6.1 Подготовка испытуемой пробы
Испытуемую пробу гомогенизируют. Грубые материалы размалывают в подходящей мельнице и тщательно перемешивают. Чтобы исключить длительное воздействие высоких температур, пробу предварительно охлаждают.
Пробу массой от 0,5 до 10 г (что приблизительно соответствует содержанию D-биотина от 2 до 15 мкг) взвешивают с точностью до 1 мг и помещают в колбу Эрленмейера. К пробе добавляют 300 мм3 раствора глутатиона (4.2.11), 300 мм3 раствора ЭДТА (4.2.12), 30 см3 цитратного буферного раствора (4.2.10) и 3 см3 раствора папаина (4.2.18). При высоком содержании крахмала добавляют 100 мг така-диатазы (4.2.23). Смесь выдерживают в течение ночи в термостате при 37 °C при постоянном перемешивании. После охлаждения раствор переносят в мерную колбу вместимостью 50 см3 и разбавляют дистиллированной водой до метки. Раствор перемешивают и фильтруют через бумажный фильтр. Перед вводом в хроматограф его фильтруют еще раз через фильтр с размером пор 0,45 мкм (5.5).
Примечание - Фильтрование как подвижной фазы, так и растворов проб через мембранный фильтр перед применением или вводом в хроматограф продлевает срок службы колонок.
6.3 Проведение хроматографического анализа
Дозируют в ВЭЖХ-систему равные объемы градуировочных растворов и растворов проб. D-биотин идентифицируют путем сравнения времен удерживания пика на хроматограмме раствора пробы и градуировочных растворов. Идентификацию пиков можно также осуществить при помощи добавки образца сравнения к раствору пробы.

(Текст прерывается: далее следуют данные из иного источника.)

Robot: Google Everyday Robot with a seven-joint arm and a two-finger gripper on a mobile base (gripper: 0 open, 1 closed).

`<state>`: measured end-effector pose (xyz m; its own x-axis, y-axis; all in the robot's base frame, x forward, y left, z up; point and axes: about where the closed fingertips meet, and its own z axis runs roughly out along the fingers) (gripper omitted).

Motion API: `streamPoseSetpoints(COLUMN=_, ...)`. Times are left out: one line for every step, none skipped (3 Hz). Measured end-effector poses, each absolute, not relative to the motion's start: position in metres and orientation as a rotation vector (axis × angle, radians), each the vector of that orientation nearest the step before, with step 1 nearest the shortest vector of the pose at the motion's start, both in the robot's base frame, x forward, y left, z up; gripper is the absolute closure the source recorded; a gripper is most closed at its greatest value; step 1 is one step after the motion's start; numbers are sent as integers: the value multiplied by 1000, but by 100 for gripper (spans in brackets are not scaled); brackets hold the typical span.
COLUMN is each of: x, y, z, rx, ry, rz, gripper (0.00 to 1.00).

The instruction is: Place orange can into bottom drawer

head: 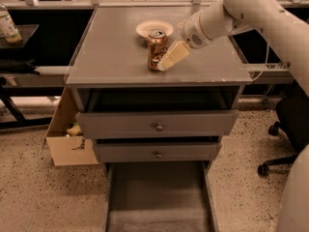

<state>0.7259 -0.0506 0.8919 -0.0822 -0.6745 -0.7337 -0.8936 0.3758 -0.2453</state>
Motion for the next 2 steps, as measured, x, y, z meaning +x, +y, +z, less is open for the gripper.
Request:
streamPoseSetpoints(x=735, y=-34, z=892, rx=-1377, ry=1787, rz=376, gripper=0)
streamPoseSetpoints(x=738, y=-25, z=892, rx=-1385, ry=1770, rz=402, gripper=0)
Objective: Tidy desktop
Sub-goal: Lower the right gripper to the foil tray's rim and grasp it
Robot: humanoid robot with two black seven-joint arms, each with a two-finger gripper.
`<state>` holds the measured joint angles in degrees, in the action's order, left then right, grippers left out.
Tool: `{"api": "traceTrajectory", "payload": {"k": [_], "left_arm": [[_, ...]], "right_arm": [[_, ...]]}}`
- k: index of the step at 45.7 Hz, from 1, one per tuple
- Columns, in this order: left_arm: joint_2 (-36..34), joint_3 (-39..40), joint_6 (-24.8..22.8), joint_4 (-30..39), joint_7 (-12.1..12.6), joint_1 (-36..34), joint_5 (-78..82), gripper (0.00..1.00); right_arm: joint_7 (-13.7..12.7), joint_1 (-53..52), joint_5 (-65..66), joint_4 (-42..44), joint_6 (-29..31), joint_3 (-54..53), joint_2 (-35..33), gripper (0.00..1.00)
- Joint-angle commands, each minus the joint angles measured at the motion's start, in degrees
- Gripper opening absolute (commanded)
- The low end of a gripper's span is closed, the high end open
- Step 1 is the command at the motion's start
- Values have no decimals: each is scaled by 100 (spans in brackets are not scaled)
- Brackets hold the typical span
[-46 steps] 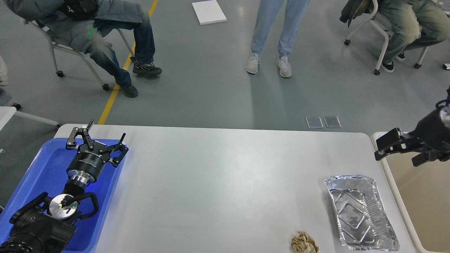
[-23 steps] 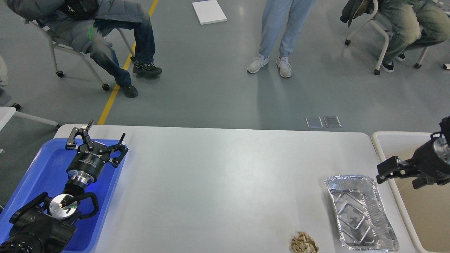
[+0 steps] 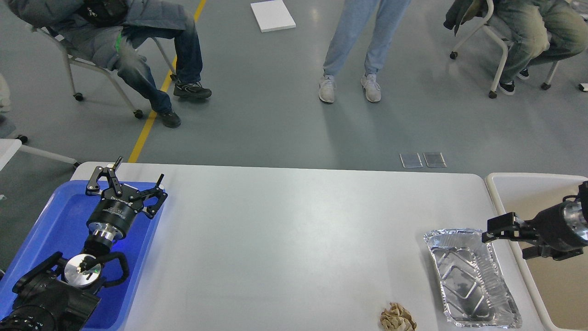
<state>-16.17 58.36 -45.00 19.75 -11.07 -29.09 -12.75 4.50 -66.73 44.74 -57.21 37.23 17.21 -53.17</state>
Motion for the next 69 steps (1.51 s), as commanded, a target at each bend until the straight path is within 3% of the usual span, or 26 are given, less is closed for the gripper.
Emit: {"api": "traceTrajectory", "payload": {"k": [1, 18, 24, 32, 50, 62, 69], "left_arm": [[0, 0, 0, -6, -1, 0, 0, 100], [0, 0, 0, 2, -1, 0, 0, 100], [0, 0, 0, 2, -1, 0, 0, 100], [0, 0, 0, 2, -1, 0, 0, 100], [0, 0, 0, 2, -1, 0, 0, 100], [0, 0, 0, 2, -1, 0, 0, 100], [0, 0, 0, 2, -1, 0, 0, 100]], "right_arm": [[508, 284, -720, 96, -14, -174, -369, 100], [543, 310, -1345, 123, -207, 97, -413, 100], [570, 310, -389, 88, -540, 432, -396, 100], [859, 336, 1273, 35, -919, 511, -299, 100], [912, 275, 1810, 70, -1077, 1038, 1027, 100], [1009, 477, 1828, 1001, -1578, 1645, 1819, 99], [1062, 538, 1828, 1221, -1657, 1839, 1907, 99]]}}
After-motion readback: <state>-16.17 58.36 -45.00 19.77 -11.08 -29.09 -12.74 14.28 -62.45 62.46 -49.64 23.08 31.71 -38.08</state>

Из-за ограниченной стабильности раствора для послеколоночной дериватизации (4.2.21) ее регулярно проверяют при проведении серии измерений путем ввода градуировочного раствора. Приведенные ниже условия обеспечивают разделение и количественное определение D-биотина:
Хроматографическая колонка: 
100 RP-18 endcapped, 5 мкм, 250 x 4,0 мм;
Подвижная фаза: 80 объемных частей фосфатного буферного раствора с pH 6 (4.2.15) и 20 объемных частей метанола (4.2.1);
Расход подвижной фазы: 0,4 см3/мин;
Объем инжектирования: 30 мм3;
Флуоресцентное детектирование: длина волны возбуждения 490 нм, длина волны регистрации 520 нм;
Расход реагента для послеколоночной дериватизации: 1 см3/мин.
Примечание - Этот метод может быть также использован для оценки содержания D-биоцитина.